*HOW TO COMPLETE THIS TASK*.
Within the data below, determine how many lines contain "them" and supply only that figure.

[Stored records]
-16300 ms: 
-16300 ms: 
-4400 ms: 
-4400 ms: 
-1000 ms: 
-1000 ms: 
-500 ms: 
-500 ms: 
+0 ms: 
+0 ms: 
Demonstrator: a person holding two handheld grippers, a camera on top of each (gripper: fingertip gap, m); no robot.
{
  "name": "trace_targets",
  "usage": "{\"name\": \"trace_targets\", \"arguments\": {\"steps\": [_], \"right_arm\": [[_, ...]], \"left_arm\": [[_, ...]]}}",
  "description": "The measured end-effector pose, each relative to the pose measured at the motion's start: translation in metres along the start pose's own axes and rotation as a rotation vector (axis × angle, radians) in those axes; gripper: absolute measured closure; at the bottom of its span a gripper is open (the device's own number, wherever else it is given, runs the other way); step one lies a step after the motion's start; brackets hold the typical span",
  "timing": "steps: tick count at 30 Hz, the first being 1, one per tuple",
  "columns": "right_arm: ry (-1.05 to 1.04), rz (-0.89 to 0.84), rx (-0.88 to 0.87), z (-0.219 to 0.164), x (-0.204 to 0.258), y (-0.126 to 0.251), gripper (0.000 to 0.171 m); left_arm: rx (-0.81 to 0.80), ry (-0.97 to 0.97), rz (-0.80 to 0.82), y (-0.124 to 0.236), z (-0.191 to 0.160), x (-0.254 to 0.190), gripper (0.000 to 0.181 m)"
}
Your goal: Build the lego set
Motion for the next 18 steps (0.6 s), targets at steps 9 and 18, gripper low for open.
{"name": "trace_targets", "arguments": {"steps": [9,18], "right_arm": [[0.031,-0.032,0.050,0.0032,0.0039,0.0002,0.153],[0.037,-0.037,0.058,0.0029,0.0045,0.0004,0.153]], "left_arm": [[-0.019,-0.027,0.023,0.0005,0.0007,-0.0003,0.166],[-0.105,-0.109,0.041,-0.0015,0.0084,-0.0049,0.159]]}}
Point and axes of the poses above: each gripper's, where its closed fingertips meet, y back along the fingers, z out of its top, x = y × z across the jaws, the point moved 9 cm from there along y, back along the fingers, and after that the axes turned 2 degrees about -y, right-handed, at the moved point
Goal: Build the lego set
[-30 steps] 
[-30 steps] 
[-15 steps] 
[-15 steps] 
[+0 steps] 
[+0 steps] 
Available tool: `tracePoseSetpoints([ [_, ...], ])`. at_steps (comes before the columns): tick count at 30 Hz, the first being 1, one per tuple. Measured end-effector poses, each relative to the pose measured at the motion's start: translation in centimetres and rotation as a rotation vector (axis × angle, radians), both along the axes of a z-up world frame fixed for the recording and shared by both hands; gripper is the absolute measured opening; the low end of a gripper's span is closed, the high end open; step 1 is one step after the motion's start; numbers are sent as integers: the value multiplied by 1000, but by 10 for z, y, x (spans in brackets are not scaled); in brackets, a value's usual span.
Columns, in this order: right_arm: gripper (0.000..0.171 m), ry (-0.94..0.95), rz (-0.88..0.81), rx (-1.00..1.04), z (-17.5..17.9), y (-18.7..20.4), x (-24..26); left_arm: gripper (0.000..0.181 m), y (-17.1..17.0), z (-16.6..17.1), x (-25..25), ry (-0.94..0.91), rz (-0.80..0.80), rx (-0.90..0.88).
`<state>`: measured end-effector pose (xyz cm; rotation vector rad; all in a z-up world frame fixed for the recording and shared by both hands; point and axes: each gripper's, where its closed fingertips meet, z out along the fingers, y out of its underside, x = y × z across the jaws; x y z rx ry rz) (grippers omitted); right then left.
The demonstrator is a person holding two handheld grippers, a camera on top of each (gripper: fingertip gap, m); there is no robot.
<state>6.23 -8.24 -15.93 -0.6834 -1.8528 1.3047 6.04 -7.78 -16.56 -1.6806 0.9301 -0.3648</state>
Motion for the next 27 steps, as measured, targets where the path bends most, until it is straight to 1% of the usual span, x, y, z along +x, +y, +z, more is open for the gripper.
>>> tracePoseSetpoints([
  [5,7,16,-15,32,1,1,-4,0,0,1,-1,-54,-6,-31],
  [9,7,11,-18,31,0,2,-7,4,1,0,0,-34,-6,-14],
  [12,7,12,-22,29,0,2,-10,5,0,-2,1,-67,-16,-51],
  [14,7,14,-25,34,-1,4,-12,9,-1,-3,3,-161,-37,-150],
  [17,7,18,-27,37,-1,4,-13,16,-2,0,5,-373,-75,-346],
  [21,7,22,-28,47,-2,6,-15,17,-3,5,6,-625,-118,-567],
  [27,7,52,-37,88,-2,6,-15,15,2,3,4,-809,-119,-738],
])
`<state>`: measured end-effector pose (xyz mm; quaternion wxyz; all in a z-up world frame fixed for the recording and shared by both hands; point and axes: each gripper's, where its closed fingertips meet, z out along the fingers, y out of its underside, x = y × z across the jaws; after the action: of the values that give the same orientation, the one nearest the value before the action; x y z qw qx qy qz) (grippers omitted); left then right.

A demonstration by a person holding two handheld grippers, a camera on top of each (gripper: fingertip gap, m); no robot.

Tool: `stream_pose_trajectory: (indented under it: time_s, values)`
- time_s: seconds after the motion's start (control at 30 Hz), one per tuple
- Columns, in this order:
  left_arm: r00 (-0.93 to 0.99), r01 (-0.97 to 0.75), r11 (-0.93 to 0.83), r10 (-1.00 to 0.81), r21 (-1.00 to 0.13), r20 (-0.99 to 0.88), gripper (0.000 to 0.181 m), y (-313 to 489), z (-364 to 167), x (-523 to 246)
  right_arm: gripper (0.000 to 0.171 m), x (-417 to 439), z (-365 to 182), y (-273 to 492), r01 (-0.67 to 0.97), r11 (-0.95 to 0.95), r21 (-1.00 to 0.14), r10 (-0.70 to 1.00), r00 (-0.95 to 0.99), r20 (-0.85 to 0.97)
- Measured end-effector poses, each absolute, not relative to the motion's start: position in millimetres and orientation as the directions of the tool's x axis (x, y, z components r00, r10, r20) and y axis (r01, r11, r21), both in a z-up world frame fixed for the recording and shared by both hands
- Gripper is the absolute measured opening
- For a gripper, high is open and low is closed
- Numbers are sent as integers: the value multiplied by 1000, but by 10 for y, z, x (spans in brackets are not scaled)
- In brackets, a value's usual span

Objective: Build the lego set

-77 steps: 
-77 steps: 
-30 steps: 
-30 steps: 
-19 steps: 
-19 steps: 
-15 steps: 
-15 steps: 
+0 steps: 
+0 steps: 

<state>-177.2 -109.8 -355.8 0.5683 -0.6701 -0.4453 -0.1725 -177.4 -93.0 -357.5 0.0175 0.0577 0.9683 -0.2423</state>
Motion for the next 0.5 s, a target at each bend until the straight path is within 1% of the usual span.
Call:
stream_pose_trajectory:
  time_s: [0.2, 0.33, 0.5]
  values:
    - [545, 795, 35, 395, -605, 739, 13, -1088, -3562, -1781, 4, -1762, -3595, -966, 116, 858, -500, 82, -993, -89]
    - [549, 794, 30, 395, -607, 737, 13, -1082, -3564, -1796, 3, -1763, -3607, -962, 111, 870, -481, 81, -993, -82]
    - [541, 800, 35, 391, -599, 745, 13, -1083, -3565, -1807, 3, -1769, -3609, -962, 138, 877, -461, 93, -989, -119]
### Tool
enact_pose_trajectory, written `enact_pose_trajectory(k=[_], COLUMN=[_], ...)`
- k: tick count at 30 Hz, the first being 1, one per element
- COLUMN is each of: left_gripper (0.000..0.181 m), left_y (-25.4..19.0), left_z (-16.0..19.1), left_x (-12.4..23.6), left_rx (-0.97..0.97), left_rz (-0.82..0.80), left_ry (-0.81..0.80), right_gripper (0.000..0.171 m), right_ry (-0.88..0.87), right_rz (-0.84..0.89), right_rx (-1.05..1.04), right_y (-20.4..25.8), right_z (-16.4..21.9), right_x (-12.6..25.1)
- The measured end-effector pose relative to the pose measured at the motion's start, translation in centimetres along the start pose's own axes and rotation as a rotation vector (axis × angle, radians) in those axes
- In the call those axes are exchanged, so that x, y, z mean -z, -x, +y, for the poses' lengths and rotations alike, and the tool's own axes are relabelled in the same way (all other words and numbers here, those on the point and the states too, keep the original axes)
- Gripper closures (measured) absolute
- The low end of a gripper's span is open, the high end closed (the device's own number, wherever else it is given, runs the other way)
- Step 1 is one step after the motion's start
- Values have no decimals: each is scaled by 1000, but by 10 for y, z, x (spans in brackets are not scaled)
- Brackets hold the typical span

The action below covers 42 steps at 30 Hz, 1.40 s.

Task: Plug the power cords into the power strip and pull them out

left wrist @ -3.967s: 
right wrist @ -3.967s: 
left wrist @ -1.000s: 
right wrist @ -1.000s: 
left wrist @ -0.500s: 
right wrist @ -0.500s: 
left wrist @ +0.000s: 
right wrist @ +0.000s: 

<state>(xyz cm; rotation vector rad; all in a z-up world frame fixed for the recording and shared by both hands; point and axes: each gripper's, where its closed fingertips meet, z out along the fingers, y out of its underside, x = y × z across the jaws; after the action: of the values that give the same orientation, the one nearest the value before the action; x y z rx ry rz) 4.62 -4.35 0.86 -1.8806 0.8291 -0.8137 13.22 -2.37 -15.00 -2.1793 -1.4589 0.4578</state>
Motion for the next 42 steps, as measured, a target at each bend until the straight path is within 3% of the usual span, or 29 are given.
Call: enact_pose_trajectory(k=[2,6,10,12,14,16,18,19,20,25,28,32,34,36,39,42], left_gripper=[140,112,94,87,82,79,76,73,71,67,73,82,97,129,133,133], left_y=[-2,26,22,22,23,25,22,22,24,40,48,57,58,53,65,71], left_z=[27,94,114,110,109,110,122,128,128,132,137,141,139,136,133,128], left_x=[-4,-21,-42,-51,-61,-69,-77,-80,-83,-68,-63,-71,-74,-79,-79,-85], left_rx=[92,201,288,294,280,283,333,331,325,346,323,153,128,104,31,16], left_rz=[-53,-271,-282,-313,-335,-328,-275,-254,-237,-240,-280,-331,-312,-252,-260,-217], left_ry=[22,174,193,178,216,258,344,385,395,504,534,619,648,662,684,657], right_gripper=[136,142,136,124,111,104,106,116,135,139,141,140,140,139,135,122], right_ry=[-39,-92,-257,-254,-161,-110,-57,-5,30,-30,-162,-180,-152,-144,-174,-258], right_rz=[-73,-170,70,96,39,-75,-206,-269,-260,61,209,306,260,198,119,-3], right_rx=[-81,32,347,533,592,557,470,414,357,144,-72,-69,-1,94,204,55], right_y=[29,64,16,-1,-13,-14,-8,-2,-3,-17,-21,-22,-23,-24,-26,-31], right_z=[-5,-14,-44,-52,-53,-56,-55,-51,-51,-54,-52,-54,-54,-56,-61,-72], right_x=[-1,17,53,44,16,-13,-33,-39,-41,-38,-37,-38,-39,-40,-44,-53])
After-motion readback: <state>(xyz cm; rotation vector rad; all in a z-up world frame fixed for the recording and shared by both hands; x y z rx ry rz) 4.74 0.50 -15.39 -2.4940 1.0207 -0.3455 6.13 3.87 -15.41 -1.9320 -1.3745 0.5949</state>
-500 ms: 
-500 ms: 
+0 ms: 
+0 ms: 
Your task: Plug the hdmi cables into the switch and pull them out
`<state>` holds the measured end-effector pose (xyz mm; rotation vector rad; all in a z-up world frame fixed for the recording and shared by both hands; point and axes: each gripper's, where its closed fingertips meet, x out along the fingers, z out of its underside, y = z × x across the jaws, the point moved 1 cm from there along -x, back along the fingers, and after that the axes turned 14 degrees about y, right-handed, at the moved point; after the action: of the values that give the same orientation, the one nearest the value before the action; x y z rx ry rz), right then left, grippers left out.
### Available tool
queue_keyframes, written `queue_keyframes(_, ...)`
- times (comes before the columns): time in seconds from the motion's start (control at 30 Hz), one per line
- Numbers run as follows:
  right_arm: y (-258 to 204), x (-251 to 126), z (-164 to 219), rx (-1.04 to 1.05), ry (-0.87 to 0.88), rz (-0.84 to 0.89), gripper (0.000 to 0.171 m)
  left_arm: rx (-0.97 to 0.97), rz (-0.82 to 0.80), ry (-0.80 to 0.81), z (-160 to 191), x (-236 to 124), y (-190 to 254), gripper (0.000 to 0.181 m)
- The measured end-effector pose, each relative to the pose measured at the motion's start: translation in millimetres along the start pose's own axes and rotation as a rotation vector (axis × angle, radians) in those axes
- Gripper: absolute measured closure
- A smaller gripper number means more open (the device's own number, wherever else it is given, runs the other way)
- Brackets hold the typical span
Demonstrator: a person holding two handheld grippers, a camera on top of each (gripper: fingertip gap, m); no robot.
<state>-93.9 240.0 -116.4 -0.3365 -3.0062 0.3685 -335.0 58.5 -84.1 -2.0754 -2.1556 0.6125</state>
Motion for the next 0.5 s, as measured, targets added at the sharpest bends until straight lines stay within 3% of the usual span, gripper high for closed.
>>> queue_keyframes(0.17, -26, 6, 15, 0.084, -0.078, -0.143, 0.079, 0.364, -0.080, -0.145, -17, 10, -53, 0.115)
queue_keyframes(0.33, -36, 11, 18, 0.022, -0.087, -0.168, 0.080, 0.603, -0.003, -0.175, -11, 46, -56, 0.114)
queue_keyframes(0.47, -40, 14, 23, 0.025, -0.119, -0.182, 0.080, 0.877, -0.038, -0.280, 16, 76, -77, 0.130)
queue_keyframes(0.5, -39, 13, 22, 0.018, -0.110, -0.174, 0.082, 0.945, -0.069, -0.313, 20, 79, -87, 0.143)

*EXERCISE RESPONSE*.
2